In the U.S., the Stockton Economic Empowerment Demonstration, or SEED, this month will begin testing a program in Stockton, California, that distributes $500 a month to approximately 100 residents -- making it the first American city to experiment with free money.
A UBI at the level Yang proposes would expand the U.S. economy by 12.6 percent to 13.2 percent -- or $2.5 trillion by 2025 -- and would increase the labor force by 4.5 million to 4.7 million people, according to the Roosevelt Institute.
"The most direct and concrete way for the government to improve your life is to send you a check for $1,000 every month and let you spend it in whatever manner will benefit you the most.
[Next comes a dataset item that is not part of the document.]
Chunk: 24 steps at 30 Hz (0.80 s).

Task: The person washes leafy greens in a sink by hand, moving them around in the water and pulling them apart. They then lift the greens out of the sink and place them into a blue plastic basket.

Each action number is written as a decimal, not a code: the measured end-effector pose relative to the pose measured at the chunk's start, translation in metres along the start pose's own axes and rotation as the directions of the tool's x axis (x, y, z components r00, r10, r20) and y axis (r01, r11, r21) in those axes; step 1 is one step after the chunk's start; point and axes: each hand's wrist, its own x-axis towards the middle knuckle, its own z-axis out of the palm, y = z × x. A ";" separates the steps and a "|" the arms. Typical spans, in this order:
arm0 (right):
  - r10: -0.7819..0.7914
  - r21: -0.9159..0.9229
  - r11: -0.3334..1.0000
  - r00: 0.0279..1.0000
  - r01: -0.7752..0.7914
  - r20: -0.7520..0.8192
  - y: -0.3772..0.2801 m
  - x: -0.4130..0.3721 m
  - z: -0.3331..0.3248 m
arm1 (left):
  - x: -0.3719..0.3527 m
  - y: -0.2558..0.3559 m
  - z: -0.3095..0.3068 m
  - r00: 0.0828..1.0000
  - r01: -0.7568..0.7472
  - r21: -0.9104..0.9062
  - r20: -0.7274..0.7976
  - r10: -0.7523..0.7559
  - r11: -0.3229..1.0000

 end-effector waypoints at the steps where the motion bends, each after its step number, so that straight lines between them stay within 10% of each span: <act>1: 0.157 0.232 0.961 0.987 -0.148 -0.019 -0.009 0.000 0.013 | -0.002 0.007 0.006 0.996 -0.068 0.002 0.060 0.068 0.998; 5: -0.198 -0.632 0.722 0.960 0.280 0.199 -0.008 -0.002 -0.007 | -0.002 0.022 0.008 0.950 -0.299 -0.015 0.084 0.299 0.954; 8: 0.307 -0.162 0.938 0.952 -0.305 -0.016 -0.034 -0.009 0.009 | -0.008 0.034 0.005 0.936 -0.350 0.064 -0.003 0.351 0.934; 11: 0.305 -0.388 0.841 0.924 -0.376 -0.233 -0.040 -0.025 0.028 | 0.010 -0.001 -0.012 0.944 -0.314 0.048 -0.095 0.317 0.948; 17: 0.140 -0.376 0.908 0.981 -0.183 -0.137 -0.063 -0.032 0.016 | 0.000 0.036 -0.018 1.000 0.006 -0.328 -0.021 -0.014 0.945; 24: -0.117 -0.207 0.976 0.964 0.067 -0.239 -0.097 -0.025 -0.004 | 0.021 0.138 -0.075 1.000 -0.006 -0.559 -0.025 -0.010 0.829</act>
The government is not capable of a lot of things, but it is capable of sending large numbers of checks to large numbers of people promptly and reliably," Yang says on his website.
Putting money in Americans' pockets
Yang cites advances in technology -- automation is expected to displace one-third of American workers by 2030 -- as the main force behind the idea. He also said putting money directly into the pockets of American consumers will "turbo-charge" the consumer economy.
The Fassi family in Goffstown, New Hampshire, was selected from a pool of applicants to receive the first handout, Fox News reported. They're two months into the experiment, while an Iowa family has yet to be selected, according to the report.
Yang said his UBI would be funded by a 10 percent value-added tax, or VAT, on the production of goods and services that would generate $800 billion in revenue.
But critics of the funding mechanism argue that it would disproportionately burden low-income families. Marshall Steinbaum, one of the authors of the Roosevelt Institute report, said a regressive VAT would work in direct opposition to a UBI's goal.
"If the point of the universal basic income is to rectify wage stagnation, poverty, or to have some sort of response to rising inequality, that's great. But if we pay for it with a VAT, you undo all of those gains because you're causing poor people to pay for this, which undermines the argument for why we need a UBI to begin with," he told CBS MoneyWatch.
Instead, he thinks taking on government debt would be a better way to fund the program. "It's much more expansionary if you have the government take on debt to pay for it," he said, "because then you have transferred household debt to the government."